_WHAT THIS TASK INVOLVES_. Establish how many lines of the material below contain the string "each". Return that number by itself.

_AVAILABLE DATA_.

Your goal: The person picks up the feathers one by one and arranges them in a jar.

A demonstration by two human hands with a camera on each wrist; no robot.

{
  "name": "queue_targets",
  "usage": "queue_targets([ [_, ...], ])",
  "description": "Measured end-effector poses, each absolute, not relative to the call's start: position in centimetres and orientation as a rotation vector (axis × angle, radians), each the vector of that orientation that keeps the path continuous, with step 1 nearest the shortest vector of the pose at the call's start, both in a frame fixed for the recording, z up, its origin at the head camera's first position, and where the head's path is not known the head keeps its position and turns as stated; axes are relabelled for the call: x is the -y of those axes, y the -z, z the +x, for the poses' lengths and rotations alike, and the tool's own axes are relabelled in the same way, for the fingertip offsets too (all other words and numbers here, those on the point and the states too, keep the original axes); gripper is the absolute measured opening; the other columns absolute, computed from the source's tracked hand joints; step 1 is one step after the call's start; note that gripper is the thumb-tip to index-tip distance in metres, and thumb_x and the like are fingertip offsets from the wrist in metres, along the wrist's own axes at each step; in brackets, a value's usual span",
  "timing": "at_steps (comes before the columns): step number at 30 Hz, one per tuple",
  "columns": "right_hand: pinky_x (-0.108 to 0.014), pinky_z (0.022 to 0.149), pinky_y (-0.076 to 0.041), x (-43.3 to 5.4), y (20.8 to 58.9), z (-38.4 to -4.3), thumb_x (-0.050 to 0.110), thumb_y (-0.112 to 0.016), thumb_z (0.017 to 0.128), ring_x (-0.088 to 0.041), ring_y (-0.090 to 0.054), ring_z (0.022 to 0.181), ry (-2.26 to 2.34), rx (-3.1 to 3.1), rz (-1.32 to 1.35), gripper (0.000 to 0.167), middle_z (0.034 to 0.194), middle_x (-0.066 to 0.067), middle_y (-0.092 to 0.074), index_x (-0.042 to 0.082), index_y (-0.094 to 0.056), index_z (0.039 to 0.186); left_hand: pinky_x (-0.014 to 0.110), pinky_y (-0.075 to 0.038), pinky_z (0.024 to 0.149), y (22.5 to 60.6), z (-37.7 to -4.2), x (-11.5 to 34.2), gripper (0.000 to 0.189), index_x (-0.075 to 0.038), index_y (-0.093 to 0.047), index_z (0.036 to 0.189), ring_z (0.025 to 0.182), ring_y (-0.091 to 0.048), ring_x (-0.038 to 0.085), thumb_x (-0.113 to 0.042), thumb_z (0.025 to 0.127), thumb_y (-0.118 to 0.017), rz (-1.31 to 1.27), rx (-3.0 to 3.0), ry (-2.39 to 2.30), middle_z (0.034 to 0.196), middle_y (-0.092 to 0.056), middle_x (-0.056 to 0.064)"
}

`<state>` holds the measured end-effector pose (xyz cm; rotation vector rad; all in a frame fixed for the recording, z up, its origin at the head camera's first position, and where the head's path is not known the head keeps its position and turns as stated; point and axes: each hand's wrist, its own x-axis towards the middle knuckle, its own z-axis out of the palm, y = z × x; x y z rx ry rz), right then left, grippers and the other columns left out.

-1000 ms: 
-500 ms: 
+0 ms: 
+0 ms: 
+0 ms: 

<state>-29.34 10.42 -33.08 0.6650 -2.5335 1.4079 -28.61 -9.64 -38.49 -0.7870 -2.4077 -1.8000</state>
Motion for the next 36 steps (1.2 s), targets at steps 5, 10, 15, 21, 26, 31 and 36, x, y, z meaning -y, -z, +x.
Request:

_RESPONSE TO THE EXERCISE_. 3